The strength of this study lies in its examination of the relationship between HI grades and both low-frequency PTA (0.5, 1, and 2 kHz) and high-frequency PTA (3, 4, 6, and 8 kHz). Unlike most previous studies that analyzed this relationship using only the average audiometric thresholds at 0.5, 1, 2, and 4 kHz19,20,22, this study provided a more comprehensive assessment. A key innovation of this study is its potential to be the first to assess how NPAR mediates the link between moderate CKD and presbycusis risk.
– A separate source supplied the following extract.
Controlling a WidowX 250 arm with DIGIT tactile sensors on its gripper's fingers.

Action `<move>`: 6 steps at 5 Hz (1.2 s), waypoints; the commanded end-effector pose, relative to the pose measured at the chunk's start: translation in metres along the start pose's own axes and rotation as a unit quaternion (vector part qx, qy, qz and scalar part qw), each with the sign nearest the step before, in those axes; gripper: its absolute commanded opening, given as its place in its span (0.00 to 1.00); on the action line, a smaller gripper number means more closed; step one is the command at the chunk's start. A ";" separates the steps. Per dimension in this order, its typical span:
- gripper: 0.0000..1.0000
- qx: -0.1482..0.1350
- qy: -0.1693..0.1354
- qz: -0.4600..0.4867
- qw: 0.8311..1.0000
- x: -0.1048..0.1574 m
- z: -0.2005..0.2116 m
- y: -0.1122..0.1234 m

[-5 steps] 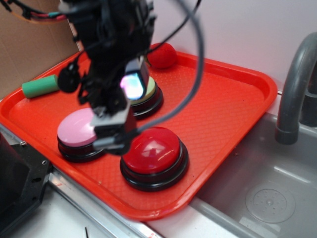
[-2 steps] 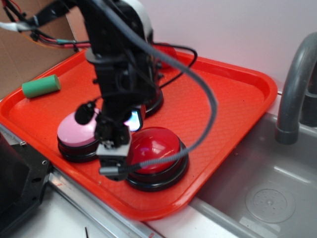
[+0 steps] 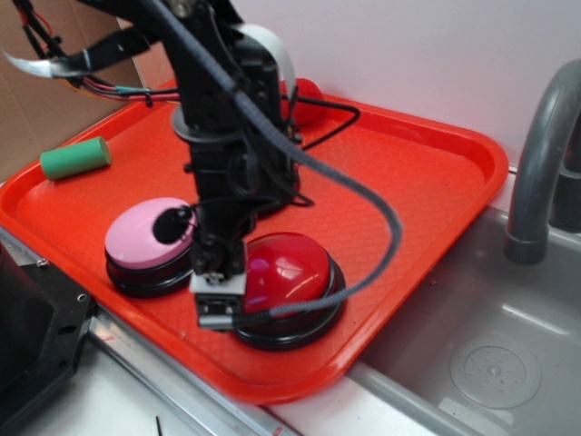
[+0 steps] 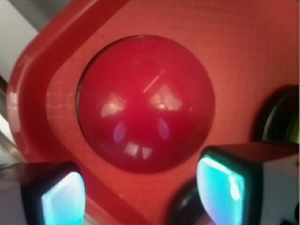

Our study has several limitations. First, the complex pathogenesis of presbycusis induced by moderate CKD involves multiple pathways, including inflammation, apoptosis, autophagy, and oxidative stress. This study exclusively focused on the role of the inflammation-related indicator NPAR in the correlation between moderate CKD and presbycusis. In the future, the specificity of NPAR should be validated through multiple biomarker analyses, such as simultaneous binding of NPAR, CRP, and fibrinogen, to enhance the understanding of its role and to refine the diagnostic and therapeutic implications of NPAR in this context. Meanwhile, future research should explore additional mechanisms linking moderate CKD to presbycusis. Second, potential confounding variables were not fully controlled for, and the generalizability of the findings may be affected by factors such as regional, lifestyle, or demographic differences. While we conducted rigorous statistical analyses to minimize the influence of known confounders, we acknowledge that unmeasured confounders may still be at play. In future research, a more robust multivariate model controlling for a wider range of confounders, including lifestyle factors and comorbidities, should be employed to better understand the generalizability of our findings across different populations. Finally, the retrospective and cross-sectional design of this study limits our ability to establish causality. Given that the data were collected at a single point in time, it is difficult to determine whether moderate CKD causes presbycusis or if there are other underlying factors contributing to both conditions. To overcome this limitation, we propose that future studies adopt longitudinal or prospective cohort designs. These designs would allow for the tracking of CKD progression and its association with changes in auditory function over time, providing stronger evidence for a causal relationship.
Despite these limitations, this study provides important insights into the relationship between moderate CKD and presbycusis. By identifying inflammation-related markers like NPAR, we highlight potential targets for early diagnostics and interventions to prevent or mitigate HI in CKD patients. Further validation in larger, diverse populations is needed, and prospective studies will be essential to confirm the clinical relevance of these findings.